# [Work instructions]
Would you please return the lines of the material that contain the word "things"?

Source material START

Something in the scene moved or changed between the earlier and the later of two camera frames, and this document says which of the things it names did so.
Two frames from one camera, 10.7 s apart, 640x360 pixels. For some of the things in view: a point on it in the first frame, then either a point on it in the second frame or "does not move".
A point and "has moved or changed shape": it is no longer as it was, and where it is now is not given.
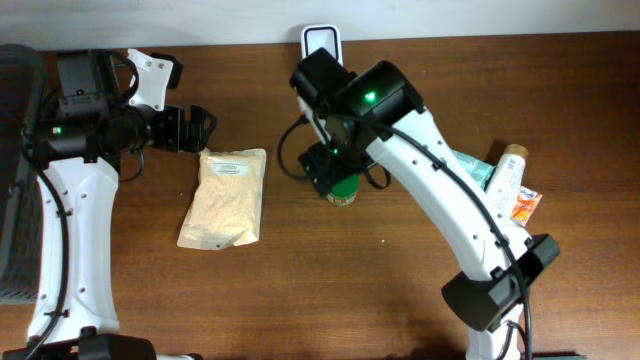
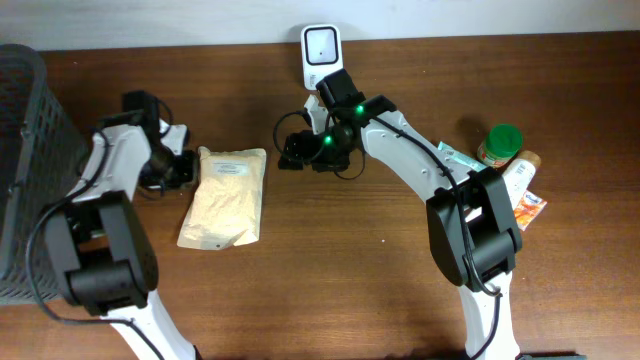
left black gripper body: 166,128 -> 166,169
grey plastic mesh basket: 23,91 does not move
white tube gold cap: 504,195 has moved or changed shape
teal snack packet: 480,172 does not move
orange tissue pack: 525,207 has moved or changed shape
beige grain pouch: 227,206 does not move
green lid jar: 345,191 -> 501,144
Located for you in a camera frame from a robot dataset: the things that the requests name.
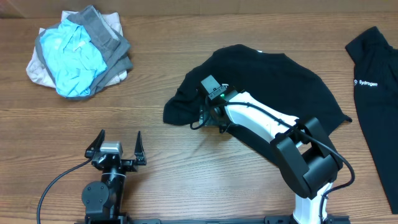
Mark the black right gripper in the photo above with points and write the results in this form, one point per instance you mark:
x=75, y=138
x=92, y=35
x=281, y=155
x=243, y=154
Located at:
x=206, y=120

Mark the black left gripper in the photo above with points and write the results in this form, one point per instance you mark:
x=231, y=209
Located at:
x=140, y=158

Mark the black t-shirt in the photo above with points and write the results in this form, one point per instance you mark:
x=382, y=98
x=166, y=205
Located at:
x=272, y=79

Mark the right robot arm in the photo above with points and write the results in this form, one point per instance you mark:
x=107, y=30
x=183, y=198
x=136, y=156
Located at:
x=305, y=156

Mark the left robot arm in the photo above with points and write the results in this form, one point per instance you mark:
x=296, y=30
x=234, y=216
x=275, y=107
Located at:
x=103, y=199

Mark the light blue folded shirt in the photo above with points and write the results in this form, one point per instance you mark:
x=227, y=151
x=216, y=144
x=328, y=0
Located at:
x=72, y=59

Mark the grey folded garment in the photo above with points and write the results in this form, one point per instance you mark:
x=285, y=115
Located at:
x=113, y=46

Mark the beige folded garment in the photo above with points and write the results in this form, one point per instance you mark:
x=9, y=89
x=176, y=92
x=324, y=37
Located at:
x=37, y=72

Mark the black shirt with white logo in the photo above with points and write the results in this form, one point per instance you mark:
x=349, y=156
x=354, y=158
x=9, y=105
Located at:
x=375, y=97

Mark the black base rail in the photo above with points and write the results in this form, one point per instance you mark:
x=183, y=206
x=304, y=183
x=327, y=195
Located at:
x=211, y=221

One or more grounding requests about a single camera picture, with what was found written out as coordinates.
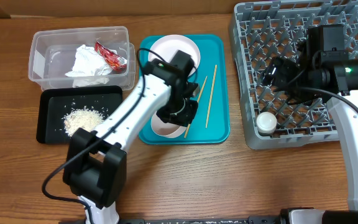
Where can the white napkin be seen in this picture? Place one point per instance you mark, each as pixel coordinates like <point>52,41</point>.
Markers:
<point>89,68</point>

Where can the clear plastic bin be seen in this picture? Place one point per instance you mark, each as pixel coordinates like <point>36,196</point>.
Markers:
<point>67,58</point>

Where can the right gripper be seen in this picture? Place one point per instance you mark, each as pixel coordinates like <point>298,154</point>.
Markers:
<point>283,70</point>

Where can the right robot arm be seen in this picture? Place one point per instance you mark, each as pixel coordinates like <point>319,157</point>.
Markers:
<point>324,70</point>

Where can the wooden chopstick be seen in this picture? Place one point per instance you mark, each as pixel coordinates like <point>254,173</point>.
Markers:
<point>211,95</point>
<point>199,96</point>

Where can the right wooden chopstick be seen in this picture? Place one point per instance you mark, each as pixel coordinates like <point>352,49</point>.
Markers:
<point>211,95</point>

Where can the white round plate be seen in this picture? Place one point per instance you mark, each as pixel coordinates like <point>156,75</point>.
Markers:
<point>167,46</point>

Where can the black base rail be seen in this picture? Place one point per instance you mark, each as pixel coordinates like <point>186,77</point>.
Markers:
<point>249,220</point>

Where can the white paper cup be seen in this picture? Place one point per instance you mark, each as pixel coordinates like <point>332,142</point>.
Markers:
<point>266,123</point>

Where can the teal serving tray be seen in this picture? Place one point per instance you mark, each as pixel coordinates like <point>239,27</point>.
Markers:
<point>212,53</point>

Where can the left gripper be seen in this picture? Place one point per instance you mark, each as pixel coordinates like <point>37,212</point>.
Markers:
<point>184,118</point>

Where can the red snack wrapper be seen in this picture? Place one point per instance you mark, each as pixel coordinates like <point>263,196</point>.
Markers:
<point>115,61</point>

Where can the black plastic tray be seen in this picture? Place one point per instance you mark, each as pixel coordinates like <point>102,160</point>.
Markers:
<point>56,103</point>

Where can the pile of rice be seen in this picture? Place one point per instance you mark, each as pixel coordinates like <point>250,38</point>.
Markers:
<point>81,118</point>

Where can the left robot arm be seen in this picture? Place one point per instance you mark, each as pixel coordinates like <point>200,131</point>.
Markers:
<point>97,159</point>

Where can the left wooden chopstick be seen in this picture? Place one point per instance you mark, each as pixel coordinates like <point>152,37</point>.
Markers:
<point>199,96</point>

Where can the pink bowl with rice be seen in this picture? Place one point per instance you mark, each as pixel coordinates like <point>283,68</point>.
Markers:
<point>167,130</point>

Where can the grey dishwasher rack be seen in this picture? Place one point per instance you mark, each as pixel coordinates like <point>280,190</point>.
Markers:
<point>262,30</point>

Source material END
Source material START

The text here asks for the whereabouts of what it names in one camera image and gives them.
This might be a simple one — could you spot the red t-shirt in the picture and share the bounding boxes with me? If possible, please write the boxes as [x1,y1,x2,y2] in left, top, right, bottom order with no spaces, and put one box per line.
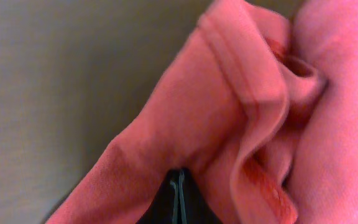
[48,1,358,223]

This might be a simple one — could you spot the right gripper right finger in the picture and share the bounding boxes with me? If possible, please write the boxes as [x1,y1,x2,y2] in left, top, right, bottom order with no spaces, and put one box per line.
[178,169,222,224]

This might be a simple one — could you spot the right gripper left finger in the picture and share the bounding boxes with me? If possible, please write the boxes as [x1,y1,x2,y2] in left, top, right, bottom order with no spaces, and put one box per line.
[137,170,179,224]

Source material END

# [Response to this exercise]
Something in the scene moved or changed between the earlier and the later of two camera frames, and this document says which of the things it names did so.
Two frames from one camera, 10.7 s apart, 640x360 pixels. For some of the things in view: a point on it in the first frame, then either a point on it in the second frame or "does not move".
Located for you in a camera frame from a robot dataset: the things that the requests name.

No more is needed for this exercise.